A High-Level View of Cloud Governance

Something that intrigues me in the cloud is governance. As a technical integration architect, that’s the role/function I have in my current day-to-day job. Yet, during designing solutions, I usually do not think about it or talk to a customer set on moving to the cloud – that’s a cloud migration process, which I am generally not involved with. Still, it should have my attention, and it has now.

You might ask if it sounds unfamiliar to you, what is governance? First, you could look up the term in Wikipedia. And you’ll find the explanation or definition in the first lines mentioning a process of interactions through laws, norms, power, or language of an organized society over a social system such as tribe, family, formal or informal organization. Yet how does this relate to the cloud? Well, very simple, it is still a process of interactions, however, defined by what a cloud provider deems necessary to keep costs, access to data, consistency, and deployments under control.

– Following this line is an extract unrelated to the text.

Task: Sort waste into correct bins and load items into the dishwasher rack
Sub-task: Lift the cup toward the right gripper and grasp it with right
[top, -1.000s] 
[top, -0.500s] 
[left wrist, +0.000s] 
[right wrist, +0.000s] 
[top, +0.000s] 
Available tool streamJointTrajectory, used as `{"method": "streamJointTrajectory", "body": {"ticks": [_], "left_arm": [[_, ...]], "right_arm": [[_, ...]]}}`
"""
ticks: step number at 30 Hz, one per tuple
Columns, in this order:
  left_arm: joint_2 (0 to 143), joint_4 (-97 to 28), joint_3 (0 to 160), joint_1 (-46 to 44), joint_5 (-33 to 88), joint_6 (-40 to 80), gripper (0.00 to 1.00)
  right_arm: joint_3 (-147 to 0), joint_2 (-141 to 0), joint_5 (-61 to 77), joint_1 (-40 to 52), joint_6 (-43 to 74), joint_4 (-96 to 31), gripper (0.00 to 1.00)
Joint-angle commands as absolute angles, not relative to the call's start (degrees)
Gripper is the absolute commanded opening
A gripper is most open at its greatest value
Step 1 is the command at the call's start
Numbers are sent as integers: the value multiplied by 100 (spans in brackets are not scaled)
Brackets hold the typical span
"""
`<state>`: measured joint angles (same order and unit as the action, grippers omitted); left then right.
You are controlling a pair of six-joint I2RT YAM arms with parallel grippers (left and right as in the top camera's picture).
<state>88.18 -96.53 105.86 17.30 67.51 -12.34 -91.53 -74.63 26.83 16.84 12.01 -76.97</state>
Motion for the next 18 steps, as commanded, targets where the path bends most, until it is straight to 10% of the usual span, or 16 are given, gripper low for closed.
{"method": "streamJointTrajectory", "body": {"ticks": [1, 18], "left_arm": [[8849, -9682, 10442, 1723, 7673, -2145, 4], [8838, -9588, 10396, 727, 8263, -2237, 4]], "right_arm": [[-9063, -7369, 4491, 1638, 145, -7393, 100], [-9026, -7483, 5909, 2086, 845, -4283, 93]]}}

A Cloud provider like Microsoft, AWS, and Google can provide you with guidance regarding governance to manage costs, secure resources and access to data, and consistency in the deployment of resources – each provides frameworks for that:

The Google Adoption Framework whitepaper will mention governance regarding data, cost control, security, and cloud resources management. While AWS CAF has governance as one of its six perspectives. And Microsoft has a section of Govern in their Framework and a landing page.

Microsoft Cloud Adoption Framework

Source: https://docs.microsoft.com/en-us/azure/cloud-adoption-framework/overview

I now like to zoom further into governance on Microsoft Azure since I predominantly work as a (solution) architect (integration) on that Cloud platform. Furthermore, I will not look at the process extensively described in the CAF, yet more on some of the services and capabilities available in Azure and add some of my views and relevant resources I found.

Azure Resources

Microsoft provides policies on Azure to allow you to keep resources compliant. When a policy is assigned, it will, when it is triggered, evaluate if it adheres to a definition. You can use these policies to implement governance for resource consistency, regulatory compliance, security, cost, and management. For more details on Azure Policies, see Azure Policy on GitHub.

Next to policies tagging is another aspect of governance in Azure or any cloud platform. With tags, you can assign helpful information to any resource within your cloud infrastructure – usually information not included in the name of available in the overview of the resource. Tagging is critical for cost management, operations, and management of resources. More details on how to apply them are available in the decision guide.

If you work at a company with many subscriptions, or the customer you work for does, you can leverage management groups –a level of scope above subscriptions. It provides a way to organize subscriptions into containers and thus provide a logical structure. Moreover, you can apply specific governance conditions with management groups as each subscription in a group inherits them.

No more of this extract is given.